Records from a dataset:
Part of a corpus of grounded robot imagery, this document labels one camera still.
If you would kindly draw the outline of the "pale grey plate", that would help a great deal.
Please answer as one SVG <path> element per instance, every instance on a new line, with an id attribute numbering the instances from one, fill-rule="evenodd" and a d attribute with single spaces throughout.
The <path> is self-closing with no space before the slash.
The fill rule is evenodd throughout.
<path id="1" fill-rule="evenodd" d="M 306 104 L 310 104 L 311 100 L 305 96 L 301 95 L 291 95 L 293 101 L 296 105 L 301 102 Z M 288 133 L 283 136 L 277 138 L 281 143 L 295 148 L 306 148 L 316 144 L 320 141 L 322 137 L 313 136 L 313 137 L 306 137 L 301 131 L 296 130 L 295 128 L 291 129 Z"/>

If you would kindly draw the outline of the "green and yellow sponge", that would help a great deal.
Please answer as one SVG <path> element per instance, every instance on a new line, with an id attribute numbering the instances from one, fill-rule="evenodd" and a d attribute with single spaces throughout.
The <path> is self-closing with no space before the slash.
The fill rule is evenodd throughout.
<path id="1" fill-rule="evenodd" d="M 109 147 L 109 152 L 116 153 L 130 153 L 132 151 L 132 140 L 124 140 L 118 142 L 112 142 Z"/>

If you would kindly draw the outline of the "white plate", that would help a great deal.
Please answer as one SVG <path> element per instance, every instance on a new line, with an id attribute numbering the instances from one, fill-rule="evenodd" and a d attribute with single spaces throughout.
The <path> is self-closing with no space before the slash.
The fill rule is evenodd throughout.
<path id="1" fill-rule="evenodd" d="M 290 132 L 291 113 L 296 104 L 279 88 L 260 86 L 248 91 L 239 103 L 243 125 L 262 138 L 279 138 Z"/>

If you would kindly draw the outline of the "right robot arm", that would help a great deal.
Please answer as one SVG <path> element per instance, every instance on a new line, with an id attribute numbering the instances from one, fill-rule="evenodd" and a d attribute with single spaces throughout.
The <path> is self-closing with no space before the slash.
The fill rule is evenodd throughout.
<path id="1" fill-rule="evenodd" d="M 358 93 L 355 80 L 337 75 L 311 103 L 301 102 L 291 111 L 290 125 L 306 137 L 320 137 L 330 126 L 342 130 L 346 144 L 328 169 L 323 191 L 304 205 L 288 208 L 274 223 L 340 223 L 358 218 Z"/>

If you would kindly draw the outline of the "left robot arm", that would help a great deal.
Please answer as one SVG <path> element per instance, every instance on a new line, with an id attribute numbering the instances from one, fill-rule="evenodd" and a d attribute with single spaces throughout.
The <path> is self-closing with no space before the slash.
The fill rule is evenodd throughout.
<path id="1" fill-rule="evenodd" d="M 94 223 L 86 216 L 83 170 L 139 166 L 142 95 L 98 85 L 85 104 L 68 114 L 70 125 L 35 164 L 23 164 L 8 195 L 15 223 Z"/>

### Work instructions
Would you write out all of the data exactly as given?

### Answer box
Part of a corpus of grounded robot imagery, this document labels one camera still.
If you would kindly draw the outline of the "pale grey plate", that would help a great deal.
Please answer as one SVG <path> element per instance, every instance on a new line, with an id attribute numbering the instances from one, fill-rule="evenodd" and a d attribute with single spaces throughout.
The <path> is self-closing with no space before the slash.
The fill rule is evenodd throughout.
<path id="1" fill-rule="evenodd" d="M 306 104 L 310 104 L 311 100 L 305 96 L 301 95 L 291 95 L 293 101 L 296 105 L 301 102 Z M 288 133 L 283 136 L 277 138 L 281 143 L 295 148 L 306 148 L 316 144 L 320 141 L 322 137 L 313 136 L 313 137 L 306 137 L 301 131 L 296 130 L 295 128 L 291 129 Z"/>

If you would kindly draw the outline of the "green and yellow sponge", that would help a great deal.
Please answer as one SVG <path> element per instance, every instance on a new line, with an id attribute numbering the instances from one, fill-rule="evenodd" and a d attribute with single spaces throughout.
The <path> is self-closing with no space before the slash.
The fill rule is evenodd throughout.
<path id="1" fill-rule="evenodd" d="M 109 147 L 109 152 L 116 153 L 130 153 L 132 151 L 132 140 L 124 140 L 118 142 L 112 142 Z"/>

If you would kindly draw the outline of the "white plate", that would help a great deal.
Please answer as one SVG <path> element per instance, every instance on a new line, with an id attribute numbering the instances from one, fill-rule="evenodd" and a d attribute with single spaces throughout.
The <path> is self-closing with no space before the slash.
The fill rule is evenodd throughout.
<path id="1" fill-rule="evenodd" d="M 290 132 L 291 113 L 296 104 L 279 88 L 260 86 L 248 91 L 239 103 L 243 125 L 262 138 L 279 138 Z"/>

If you would kindly draw the outline of the "right robot arm", that would help a great deal.
Please answer as one SVG <path> element per instance, every instance on a new line, with an id attribute numbering the instances from one, fill-rule="evenodd" and a d attribute with single spaces throughout.
The <path> is self-closing with no space before the slash.
The fill rule is evenodd throughout.
<path id="1" fill-rule="evenodd" d="M 358 93 L 355 80 L 337 75 L 311 103 L 301 102 L 291 111 L 290 125 L 306 137 L 320 137 L 330 126 L 342 130 L 346 144 L 328 169 L 323 191 L 304 205 L 288 208 L 274 223 L 340 223 L 358 218 Z"/>

If you would kindly draw the outline of the "left robot arm", that would help a great deal.
Please answer as one SVG <path> element per instance, every instance on a new line, with an id attribute numbering the instances from one, fill-rule="evenodd" and a d attribute with single spaces throughout.
The <path> is self-closing with no space before the slash.
The fill rule is evenodd throughout.
<path id="1" fill-rule="evenodd" d="M 94 223 L 86 216 L 83 170 L 139 166 L 142 95 L 98 85 L 85 104 L 68 114 L 70 125 L 35 164 L 23 164 L 8 195 L 15 223 Z"/>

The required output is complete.